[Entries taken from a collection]
^^^^^^^^
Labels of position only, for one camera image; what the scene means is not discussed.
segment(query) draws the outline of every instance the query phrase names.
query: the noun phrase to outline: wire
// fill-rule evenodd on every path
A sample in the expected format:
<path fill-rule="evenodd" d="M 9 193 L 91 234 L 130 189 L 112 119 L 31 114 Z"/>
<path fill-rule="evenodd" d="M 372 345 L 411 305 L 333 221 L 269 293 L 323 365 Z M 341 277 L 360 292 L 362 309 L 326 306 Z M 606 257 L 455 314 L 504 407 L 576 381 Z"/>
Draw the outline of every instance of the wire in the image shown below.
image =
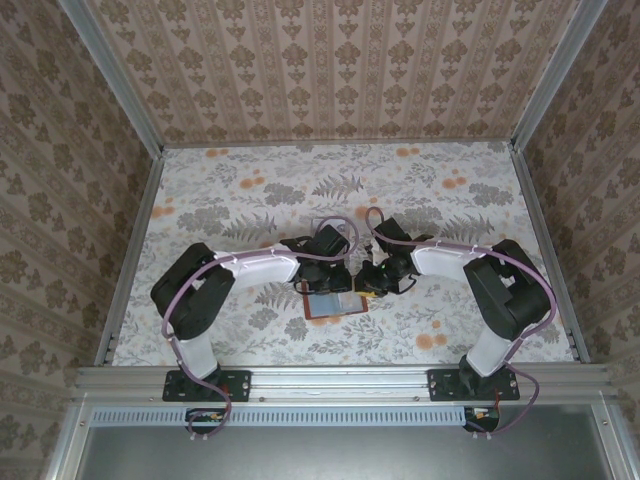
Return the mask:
^^^^^^^^
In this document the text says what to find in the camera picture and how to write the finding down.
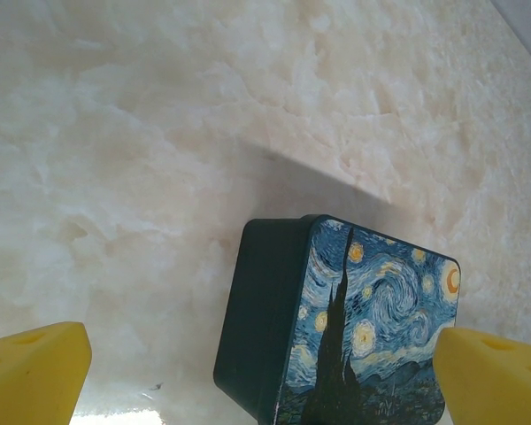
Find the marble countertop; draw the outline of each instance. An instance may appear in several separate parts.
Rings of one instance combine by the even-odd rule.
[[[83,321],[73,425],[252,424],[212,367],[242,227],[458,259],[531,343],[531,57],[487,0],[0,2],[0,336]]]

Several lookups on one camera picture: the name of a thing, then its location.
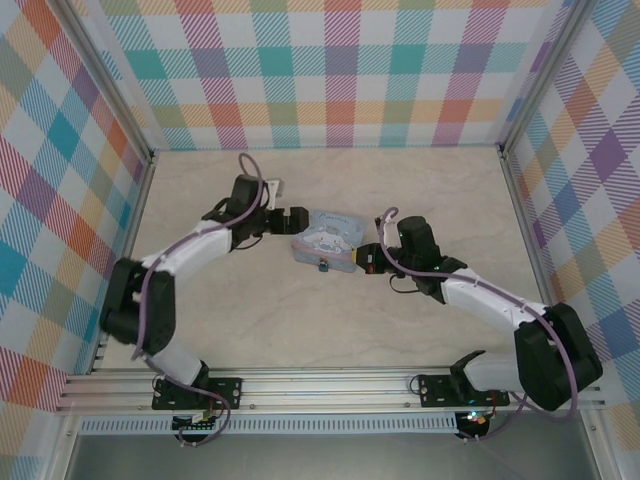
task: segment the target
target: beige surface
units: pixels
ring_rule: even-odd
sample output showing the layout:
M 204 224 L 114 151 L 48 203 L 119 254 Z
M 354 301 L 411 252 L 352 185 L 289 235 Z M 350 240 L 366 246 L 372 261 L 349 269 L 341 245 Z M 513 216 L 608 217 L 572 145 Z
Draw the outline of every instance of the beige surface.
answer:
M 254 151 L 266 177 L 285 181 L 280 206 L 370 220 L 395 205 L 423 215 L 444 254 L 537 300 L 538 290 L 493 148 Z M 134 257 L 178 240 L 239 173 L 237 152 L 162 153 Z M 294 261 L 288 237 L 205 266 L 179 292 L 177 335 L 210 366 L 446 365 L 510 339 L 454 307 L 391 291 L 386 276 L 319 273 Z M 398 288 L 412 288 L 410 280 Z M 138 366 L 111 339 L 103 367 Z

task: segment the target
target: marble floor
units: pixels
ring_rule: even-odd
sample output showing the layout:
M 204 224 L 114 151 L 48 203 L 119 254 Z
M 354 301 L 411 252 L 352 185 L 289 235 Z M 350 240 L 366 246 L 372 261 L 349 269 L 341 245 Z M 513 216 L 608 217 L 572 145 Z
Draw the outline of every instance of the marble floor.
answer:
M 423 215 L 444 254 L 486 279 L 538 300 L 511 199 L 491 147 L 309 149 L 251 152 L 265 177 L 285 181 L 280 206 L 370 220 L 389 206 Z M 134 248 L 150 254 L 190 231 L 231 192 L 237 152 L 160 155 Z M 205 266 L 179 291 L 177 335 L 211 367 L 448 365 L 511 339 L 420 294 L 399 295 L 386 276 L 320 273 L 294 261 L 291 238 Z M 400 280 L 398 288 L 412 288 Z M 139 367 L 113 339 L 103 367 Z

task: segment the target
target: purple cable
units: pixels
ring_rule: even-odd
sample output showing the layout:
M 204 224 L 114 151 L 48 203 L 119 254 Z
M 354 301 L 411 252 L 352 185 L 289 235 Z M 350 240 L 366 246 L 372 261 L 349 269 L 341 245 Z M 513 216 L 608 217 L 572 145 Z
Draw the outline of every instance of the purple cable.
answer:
^^^^^^^^
Look above for the line holding "on every path". Print it and every line after it, exactly, through the line holding "193 L 91 234".

WORKED SOLUTION:
// fill-rule evenodd on every path
A sample in the expected format:
<path fill-rule="evenodd" d="M 9 193 L 91 234 L 130 189 L 112 119 L 31 114 Z"/>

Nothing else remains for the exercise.